[[ Extracted information, beginning ]]

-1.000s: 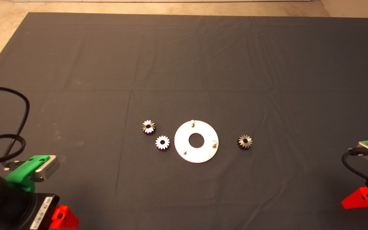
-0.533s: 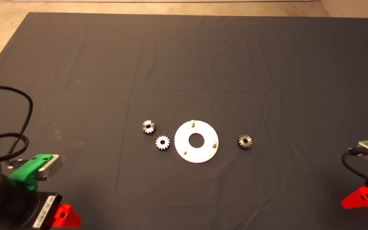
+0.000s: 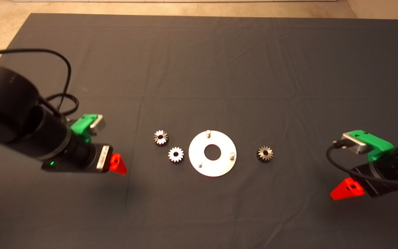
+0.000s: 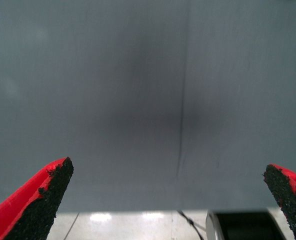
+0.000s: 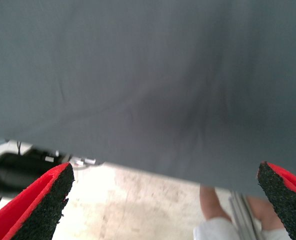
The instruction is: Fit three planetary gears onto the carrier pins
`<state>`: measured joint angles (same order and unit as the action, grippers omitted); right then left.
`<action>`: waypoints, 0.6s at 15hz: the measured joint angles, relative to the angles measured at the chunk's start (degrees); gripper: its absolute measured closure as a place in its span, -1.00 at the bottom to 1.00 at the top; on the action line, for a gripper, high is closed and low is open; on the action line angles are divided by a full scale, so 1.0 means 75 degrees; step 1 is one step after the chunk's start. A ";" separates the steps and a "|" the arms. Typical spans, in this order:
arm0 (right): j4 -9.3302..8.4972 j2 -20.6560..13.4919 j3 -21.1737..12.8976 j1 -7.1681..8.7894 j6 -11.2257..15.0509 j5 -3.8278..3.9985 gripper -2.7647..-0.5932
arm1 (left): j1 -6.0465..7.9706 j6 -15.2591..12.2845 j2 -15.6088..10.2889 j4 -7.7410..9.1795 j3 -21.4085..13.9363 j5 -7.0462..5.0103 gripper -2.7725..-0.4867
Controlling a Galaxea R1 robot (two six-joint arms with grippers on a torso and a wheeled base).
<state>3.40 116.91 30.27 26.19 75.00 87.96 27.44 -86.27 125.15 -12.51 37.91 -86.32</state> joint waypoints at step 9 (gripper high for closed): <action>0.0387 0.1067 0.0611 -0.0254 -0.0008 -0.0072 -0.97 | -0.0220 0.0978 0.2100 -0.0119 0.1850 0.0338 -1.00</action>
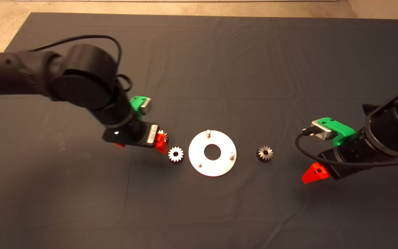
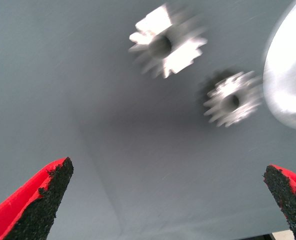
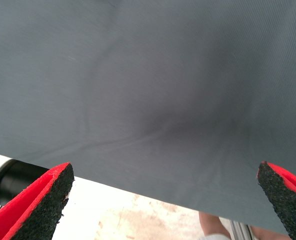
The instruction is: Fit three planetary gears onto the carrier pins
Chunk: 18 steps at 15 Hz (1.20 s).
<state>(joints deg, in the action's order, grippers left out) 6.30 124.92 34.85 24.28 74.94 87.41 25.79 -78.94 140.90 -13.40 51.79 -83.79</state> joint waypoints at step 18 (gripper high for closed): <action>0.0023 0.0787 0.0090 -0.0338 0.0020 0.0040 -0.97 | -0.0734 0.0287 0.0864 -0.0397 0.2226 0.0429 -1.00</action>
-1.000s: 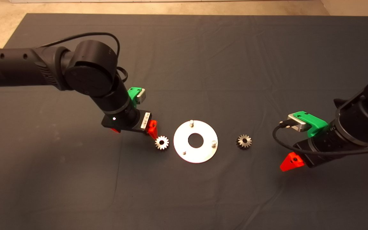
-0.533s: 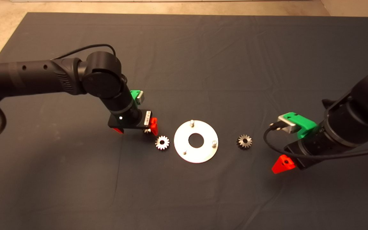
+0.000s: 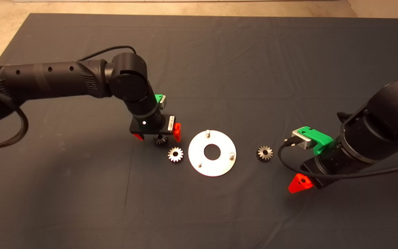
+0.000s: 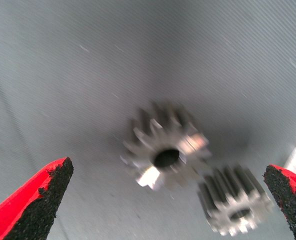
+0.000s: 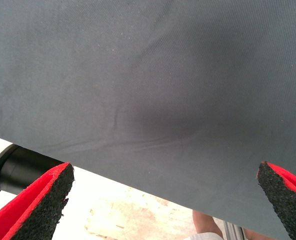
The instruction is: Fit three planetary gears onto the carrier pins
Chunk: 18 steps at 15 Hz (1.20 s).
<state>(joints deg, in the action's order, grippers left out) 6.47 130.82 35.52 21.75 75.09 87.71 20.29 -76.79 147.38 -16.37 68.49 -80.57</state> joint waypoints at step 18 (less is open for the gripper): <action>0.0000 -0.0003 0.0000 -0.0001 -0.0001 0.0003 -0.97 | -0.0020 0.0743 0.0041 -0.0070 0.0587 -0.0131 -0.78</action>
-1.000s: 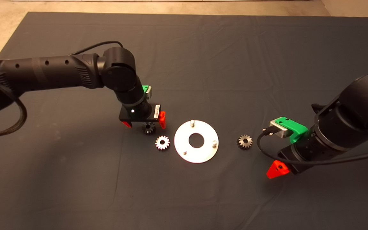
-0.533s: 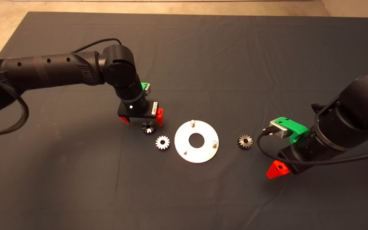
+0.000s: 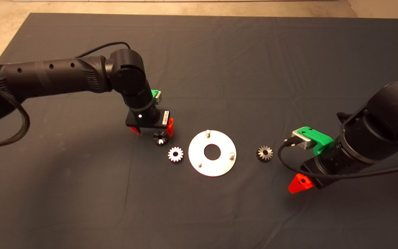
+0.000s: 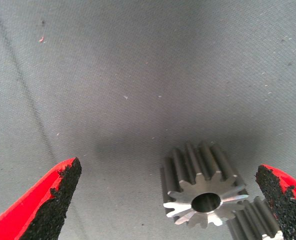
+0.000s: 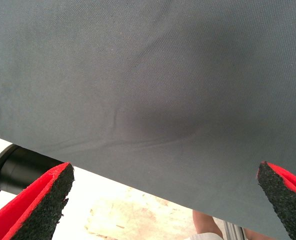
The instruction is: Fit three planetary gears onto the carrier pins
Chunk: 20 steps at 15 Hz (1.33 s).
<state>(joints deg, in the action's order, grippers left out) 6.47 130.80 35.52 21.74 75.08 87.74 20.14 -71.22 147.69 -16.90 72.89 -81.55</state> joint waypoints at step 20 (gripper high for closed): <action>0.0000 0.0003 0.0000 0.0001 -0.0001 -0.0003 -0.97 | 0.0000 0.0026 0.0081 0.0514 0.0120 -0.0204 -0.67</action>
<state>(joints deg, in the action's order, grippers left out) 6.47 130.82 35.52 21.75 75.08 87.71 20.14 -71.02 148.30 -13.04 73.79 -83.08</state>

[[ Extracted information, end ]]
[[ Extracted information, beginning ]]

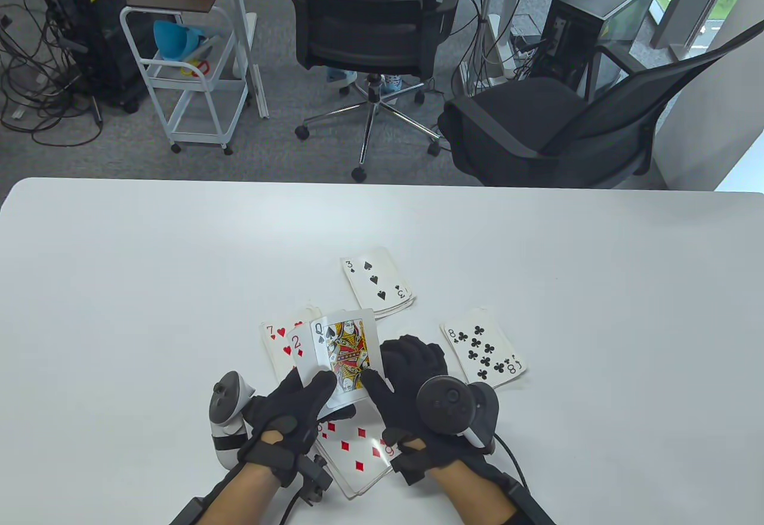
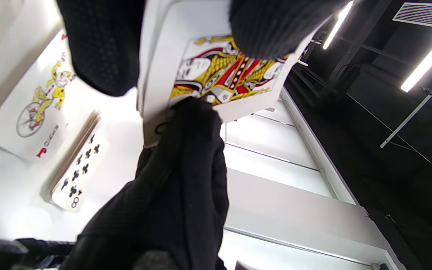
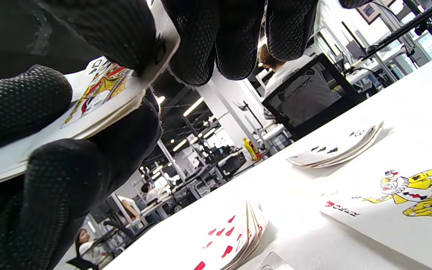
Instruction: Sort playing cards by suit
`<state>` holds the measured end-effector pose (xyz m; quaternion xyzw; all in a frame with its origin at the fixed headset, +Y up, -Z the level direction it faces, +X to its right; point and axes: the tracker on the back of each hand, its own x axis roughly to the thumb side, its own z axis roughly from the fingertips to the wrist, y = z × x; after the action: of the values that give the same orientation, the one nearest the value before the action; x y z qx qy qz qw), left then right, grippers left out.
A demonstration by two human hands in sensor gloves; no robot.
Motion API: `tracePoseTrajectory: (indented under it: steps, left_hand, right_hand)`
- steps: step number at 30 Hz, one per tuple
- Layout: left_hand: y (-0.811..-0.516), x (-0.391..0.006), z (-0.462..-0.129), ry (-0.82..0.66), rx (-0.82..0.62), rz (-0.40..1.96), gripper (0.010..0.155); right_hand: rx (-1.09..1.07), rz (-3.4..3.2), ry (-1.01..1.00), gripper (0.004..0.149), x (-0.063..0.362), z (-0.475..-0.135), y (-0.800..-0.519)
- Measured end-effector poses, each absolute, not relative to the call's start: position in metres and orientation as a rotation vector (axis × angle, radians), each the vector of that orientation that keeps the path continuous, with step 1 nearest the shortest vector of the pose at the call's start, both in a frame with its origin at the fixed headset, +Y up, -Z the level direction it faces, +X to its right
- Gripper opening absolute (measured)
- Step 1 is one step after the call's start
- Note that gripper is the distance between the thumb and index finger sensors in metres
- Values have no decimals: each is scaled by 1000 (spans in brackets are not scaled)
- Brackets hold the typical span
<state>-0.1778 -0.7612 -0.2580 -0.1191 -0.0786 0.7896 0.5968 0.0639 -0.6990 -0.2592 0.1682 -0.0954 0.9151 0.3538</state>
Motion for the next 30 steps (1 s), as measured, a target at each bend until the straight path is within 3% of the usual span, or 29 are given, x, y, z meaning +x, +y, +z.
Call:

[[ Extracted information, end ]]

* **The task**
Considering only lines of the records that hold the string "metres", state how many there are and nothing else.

* **Response to the task**
2